- **Instructions to follow**
List every line in this data where the string "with" occurs.
** Dataset section follows **
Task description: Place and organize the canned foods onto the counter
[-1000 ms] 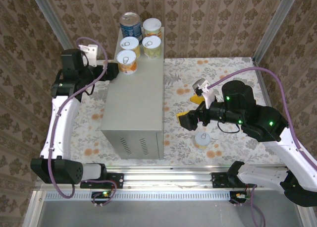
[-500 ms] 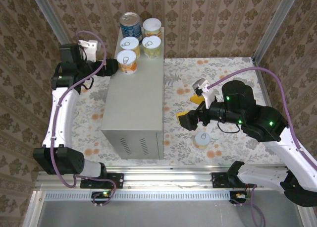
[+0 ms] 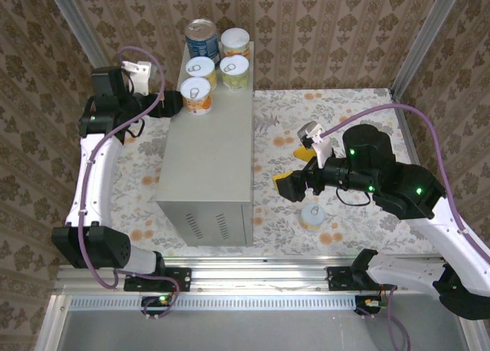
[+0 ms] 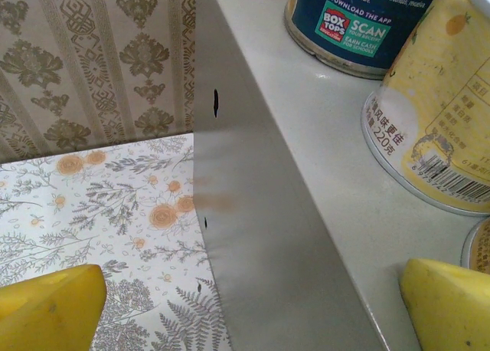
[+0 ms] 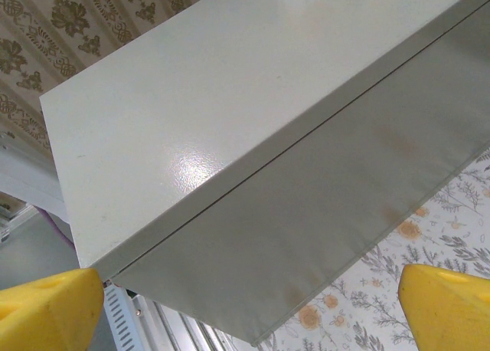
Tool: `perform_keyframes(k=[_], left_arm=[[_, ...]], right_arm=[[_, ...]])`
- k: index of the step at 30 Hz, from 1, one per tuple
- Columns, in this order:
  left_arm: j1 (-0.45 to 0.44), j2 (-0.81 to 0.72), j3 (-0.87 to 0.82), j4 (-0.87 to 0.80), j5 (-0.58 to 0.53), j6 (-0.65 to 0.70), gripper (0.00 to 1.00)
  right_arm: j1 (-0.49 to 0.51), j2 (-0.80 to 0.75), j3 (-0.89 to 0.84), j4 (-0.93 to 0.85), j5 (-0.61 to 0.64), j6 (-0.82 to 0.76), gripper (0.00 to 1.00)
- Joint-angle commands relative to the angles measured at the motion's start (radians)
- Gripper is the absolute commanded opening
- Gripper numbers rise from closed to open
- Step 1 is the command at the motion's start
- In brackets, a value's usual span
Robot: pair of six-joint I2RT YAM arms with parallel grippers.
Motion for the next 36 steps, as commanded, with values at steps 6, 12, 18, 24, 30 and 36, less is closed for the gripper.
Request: perform_keyframes(k=[6,12,18,24,30,36], left_arm=[[-0.009,0.057,0.005,-0.082,-0.016,0.040,1.00],[-0.012,0.063,0.007,-0.082,-0.007,0.037,1.00],[-0.016,0.069,0.009,-0.080,-0.008,0.037,1.00],[-0.019,0.080,0.018,-0.084,-0.004,0.037,1.00],[-0.024,0.083,0.020,-0.086,-0.005,0.038,1.00],[-0.025,0.083,0.015,-0.085,-0.005,0.038,1.00]], right_arm=[[0.005,-0.002,0.008,0.000,-0.009,0.014,1.00],[0.006,0.009,0.019,-0.004,-0.012,0.013,1.00],[0.006,0.014,0.025,-0.006,-0.014,0.010,1.00],[0.007,0.013,0.021,-0.006,-0.012,0.008,1.00],[0.006,0.013,0.020,-0.007,-0.011,0.005,1.00],[0.007,0.008,0.012,-0.007,-0.009,0.007,1.00]])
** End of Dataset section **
- **Result**
Robot: pair of six-joint I2RT YAM arms with parallel grippers.
Motion for the next 36 steps, as commanded, with values at steps 6, 12, 18, 24, 30 and 36, less is closed for the gripper.

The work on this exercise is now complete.